Task prompt: Each line of the data below that contains "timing" must be copied.

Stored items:

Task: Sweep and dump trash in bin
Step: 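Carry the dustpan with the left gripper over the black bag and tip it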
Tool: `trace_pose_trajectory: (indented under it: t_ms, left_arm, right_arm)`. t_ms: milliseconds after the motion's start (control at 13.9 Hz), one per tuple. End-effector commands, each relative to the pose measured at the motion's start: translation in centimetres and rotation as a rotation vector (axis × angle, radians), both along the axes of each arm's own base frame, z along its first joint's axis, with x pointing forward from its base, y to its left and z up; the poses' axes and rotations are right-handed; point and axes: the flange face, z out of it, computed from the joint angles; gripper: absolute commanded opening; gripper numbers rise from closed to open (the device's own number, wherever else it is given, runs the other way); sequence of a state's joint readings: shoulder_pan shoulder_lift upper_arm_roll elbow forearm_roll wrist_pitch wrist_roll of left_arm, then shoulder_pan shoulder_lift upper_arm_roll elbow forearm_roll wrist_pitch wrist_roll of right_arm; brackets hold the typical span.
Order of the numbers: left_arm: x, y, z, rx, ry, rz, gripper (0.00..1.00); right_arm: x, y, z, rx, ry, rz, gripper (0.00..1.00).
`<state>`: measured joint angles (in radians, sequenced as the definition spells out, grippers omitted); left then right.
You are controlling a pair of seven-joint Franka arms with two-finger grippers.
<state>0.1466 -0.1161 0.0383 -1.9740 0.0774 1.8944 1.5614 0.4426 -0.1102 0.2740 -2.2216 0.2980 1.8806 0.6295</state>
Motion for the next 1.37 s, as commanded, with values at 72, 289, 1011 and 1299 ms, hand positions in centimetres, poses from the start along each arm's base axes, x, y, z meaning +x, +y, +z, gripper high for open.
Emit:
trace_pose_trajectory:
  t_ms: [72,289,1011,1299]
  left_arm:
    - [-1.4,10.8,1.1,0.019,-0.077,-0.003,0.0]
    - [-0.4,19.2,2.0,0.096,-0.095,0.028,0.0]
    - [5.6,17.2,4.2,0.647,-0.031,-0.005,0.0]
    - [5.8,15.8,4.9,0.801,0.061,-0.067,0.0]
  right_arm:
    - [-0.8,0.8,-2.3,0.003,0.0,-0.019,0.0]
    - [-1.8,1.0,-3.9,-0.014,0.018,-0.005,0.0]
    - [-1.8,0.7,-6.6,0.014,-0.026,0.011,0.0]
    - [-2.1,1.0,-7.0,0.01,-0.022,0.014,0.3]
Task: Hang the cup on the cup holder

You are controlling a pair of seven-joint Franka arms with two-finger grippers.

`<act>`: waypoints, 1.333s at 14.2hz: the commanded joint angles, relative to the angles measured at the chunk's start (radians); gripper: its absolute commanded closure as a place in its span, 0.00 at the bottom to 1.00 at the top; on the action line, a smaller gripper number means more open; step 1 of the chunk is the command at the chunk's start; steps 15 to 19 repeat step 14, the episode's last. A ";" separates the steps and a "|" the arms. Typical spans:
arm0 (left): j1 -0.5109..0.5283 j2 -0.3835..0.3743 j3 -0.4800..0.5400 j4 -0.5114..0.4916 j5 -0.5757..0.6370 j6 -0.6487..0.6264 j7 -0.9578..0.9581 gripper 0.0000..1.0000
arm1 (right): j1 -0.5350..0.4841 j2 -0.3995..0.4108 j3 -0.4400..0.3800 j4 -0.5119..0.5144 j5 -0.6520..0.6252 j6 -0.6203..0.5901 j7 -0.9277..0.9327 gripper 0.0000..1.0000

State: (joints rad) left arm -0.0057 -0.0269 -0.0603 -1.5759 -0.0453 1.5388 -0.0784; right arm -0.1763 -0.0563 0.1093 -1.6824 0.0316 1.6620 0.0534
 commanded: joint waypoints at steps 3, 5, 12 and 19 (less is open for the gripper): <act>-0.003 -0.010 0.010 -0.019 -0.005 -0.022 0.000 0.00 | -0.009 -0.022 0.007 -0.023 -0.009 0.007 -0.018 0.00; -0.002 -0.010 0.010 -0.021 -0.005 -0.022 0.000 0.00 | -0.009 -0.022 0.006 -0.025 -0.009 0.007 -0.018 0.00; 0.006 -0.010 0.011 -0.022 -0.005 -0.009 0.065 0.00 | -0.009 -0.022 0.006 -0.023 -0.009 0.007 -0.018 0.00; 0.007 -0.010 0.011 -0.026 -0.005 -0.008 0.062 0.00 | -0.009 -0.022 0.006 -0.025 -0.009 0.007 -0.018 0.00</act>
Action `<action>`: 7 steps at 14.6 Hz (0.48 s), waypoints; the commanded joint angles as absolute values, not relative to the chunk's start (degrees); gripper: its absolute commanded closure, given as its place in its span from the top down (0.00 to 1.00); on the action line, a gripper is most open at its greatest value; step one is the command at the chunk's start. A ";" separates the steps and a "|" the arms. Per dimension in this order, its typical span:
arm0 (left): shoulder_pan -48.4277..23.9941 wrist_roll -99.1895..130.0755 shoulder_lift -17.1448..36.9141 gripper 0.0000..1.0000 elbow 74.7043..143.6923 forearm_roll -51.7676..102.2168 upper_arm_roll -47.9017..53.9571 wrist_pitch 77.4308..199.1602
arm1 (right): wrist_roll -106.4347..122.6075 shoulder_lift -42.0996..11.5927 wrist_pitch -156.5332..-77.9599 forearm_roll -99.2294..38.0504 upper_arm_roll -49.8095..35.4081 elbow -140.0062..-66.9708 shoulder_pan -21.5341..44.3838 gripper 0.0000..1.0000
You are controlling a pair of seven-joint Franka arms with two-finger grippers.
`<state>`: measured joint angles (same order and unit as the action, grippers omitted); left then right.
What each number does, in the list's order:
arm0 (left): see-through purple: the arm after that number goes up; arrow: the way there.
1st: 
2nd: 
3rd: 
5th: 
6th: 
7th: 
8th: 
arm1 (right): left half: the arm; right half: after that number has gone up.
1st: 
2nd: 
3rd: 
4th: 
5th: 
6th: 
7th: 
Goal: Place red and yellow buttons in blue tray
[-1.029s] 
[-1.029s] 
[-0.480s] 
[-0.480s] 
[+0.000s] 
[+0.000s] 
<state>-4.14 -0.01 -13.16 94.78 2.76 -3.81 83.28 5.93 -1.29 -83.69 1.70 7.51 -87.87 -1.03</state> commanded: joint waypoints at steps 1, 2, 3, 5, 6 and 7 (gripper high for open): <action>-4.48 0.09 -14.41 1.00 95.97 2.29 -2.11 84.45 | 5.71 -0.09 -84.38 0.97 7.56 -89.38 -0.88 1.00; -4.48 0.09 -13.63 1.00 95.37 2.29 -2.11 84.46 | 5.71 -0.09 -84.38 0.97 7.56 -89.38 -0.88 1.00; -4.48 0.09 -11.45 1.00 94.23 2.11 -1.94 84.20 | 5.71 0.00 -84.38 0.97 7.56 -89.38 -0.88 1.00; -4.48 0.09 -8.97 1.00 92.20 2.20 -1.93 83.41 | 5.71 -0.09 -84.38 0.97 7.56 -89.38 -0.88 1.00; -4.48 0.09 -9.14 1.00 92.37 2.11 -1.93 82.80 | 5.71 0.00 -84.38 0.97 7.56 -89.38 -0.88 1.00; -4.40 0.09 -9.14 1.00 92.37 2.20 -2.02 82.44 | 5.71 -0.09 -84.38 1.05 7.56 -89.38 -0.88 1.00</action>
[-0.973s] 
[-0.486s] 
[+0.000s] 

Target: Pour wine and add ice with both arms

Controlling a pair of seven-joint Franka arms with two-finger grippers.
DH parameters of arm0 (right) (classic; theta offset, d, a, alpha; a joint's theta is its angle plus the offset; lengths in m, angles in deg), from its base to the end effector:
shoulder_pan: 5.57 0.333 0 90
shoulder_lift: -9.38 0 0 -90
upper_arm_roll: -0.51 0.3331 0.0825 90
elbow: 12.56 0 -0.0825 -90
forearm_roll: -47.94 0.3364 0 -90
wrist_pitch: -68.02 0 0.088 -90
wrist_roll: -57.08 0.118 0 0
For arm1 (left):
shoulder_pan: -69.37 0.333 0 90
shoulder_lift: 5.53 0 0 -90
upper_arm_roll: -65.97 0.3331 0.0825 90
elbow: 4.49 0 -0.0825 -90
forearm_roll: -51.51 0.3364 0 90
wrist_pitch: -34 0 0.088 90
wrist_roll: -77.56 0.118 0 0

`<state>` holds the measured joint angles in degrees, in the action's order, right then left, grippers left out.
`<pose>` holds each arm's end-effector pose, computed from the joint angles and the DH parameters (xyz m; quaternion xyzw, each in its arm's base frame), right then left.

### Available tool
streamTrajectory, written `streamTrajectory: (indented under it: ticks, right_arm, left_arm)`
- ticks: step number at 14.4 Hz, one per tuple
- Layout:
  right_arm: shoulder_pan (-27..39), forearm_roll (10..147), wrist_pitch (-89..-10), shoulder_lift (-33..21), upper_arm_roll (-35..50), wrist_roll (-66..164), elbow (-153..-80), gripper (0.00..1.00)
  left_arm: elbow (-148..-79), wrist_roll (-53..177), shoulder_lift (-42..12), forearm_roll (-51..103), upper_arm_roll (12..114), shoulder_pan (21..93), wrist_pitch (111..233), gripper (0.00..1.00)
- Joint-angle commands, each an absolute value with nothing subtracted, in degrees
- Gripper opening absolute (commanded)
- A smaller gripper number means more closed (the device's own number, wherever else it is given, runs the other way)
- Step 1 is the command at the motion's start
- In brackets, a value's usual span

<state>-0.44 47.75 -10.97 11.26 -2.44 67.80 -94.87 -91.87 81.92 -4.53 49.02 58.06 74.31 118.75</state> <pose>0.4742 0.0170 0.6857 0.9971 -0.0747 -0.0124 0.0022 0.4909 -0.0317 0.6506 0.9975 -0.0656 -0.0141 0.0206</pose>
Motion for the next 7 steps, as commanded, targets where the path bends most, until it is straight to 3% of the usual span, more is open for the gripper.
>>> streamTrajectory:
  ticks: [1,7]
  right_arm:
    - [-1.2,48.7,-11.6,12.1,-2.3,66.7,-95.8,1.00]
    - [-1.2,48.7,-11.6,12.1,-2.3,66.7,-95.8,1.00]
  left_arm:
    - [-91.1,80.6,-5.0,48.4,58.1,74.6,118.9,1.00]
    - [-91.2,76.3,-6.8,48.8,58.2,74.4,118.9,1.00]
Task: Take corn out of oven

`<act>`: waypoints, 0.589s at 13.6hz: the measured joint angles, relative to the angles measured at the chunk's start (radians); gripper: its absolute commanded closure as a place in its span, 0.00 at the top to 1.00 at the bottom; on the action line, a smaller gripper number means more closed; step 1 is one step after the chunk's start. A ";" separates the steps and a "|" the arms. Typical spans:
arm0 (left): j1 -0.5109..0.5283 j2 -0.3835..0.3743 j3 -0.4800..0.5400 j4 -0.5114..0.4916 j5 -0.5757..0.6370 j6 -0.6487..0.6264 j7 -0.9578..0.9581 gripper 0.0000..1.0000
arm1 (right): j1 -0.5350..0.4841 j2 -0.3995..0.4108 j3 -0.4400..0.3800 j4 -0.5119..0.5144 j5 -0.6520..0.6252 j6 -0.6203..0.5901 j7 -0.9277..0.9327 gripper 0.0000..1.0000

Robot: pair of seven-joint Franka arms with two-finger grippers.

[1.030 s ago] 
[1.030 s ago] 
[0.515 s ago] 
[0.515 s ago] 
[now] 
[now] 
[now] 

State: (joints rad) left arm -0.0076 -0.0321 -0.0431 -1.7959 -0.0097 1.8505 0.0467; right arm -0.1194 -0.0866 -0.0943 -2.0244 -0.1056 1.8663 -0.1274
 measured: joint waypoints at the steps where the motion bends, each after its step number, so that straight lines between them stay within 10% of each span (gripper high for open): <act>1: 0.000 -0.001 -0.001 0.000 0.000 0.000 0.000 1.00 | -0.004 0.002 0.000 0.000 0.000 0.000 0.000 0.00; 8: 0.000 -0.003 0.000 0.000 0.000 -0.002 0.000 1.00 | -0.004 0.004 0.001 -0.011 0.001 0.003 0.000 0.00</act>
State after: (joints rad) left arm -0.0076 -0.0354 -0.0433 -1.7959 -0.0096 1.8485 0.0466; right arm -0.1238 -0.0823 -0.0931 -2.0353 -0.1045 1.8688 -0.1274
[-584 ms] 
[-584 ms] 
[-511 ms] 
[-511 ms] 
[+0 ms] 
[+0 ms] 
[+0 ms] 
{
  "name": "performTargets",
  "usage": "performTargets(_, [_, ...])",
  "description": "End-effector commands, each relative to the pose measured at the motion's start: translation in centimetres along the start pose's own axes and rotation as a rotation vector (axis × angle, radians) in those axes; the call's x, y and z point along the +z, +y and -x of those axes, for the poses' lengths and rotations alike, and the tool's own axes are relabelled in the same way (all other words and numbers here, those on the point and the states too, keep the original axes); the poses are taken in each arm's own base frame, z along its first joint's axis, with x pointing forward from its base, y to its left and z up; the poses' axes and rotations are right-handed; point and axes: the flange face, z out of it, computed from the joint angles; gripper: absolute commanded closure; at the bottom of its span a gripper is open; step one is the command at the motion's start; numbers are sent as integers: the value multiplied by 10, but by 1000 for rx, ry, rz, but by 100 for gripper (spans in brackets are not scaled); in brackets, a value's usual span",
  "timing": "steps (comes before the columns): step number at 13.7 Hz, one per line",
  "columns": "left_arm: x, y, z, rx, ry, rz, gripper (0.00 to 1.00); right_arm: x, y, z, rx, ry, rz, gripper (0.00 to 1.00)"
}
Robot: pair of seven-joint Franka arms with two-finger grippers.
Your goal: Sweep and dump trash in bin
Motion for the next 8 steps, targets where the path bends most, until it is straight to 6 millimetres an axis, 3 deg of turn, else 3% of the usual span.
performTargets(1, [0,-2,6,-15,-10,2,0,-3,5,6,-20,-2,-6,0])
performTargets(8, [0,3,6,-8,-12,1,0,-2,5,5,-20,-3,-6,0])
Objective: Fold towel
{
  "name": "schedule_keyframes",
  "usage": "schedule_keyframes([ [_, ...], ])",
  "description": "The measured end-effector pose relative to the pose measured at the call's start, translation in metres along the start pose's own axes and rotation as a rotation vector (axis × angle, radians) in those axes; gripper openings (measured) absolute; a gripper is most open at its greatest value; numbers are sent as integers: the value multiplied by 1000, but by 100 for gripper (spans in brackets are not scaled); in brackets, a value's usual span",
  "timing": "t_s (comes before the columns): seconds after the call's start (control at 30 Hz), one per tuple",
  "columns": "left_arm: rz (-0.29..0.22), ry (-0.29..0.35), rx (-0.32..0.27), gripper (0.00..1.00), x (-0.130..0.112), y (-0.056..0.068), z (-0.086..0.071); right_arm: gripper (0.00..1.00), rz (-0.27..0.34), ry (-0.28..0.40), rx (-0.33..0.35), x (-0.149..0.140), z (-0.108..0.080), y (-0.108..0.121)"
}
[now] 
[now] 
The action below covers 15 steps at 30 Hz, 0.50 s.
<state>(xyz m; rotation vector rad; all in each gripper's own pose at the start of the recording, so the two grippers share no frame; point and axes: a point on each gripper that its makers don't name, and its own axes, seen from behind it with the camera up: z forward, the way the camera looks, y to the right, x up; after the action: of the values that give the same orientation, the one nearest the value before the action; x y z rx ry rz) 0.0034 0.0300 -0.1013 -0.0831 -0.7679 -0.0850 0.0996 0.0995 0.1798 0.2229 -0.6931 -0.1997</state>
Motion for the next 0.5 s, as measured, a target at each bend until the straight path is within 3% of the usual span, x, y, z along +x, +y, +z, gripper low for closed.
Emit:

Written response:
  "timing": "steps (comes before the columns): step number at 13.7 Hz, one per line",
  "timing": "t_s (comes before the columns): seconds after the call's start (control at 30 Hz), one per tuple",

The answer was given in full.